When she was born, a CF diagnosis was a death sentence. Now, life expectancy has improved to about 52 years of age as science has advanced. Secord thinks that will just keep increasing.
In 2021, the Alberta government announced for Albertans 12 years of age and older, it would start covering Trikafta — which costs about $300,000 a year, per patient. Last summer, it expanded coverage to kids aged six to 11.
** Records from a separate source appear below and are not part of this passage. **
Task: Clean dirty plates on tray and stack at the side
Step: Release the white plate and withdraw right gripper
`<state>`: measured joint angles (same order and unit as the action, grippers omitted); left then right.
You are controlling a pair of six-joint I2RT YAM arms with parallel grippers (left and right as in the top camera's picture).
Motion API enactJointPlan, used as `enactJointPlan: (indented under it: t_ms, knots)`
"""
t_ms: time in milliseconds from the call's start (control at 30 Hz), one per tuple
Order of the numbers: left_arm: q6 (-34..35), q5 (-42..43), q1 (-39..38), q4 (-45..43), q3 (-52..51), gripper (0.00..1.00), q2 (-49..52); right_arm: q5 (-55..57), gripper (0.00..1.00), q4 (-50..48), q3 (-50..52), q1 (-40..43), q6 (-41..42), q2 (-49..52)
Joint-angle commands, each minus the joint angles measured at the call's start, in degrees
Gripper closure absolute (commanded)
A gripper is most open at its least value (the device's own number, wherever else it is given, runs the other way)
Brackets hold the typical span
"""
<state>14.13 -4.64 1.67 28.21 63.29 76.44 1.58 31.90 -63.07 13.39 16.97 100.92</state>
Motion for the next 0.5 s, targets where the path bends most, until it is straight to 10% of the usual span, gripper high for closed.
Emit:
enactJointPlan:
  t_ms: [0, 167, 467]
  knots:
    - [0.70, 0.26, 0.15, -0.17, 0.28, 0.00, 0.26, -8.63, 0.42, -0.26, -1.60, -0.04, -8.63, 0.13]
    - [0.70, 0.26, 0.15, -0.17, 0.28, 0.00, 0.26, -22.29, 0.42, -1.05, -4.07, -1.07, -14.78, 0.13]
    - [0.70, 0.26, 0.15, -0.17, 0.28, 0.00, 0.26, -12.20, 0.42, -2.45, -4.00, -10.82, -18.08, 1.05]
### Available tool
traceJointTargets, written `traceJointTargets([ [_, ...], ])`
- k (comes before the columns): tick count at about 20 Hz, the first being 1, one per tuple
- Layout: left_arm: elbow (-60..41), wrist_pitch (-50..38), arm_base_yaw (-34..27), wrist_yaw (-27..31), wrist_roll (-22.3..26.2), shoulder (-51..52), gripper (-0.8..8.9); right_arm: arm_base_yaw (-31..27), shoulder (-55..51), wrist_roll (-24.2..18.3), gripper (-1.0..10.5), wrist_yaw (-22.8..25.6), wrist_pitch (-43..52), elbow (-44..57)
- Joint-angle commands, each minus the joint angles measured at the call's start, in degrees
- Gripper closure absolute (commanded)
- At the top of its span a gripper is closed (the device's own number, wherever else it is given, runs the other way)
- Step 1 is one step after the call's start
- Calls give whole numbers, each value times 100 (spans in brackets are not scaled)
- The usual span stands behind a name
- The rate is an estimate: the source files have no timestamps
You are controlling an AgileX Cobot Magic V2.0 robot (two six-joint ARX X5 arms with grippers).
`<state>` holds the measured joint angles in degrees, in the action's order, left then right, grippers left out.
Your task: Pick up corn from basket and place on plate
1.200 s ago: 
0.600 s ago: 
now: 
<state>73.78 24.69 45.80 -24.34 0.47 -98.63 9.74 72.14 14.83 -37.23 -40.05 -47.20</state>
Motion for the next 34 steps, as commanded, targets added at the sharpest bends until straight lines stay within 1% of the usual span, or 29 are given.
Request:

Secord told Global News she is out of hospital and off other drugs, just taking a few Trikafta pills a day and able to work like a regular person. It’s not just a regular job though — it’s one which combines her passion of fundraising at a place that changed her life.
“The job posting came open for Make-A-Wish, and I said absolutely, I’m going home. Now, I’m home,” said Secord with a huge smile on her face.
She’s now a development officer with Make-A-Wish Canada and helps to make the dreams of other kids, including those with CF, come true.
With more than 321 wishes to fill across northern Alberta and Northwest Territories, Secord hopes to raise over $200,000 this year.
She’s focused on two fundraisers in the upcoming months: The Heroes Challenge on May 3 at West Edmonton Mall, which aims to raise $100,000, and the inaugural Make-A-Wish Grand Slam Slo-Pitch Tournament at the ballpark out in Devon. Teams are asked to commit to to raising $5,000 by game day, which is Aug. 25 – 26.
“We are the next generation of changemakers and people that are really going to make a difference in the world.
“And I think CFer’s are all fighters at heart.”
While she has focused so much of her life on raising money for others, Secord was recently told to get a retirement savings plan for herself — something she hadn’t planned on because she never expected to live long enough to use it.
“This is going to actually happen!” she laughed.
According to Cystic Fibrosis Canada, there are about 4,300 Canadian children, adolescents, and adults living with the disease.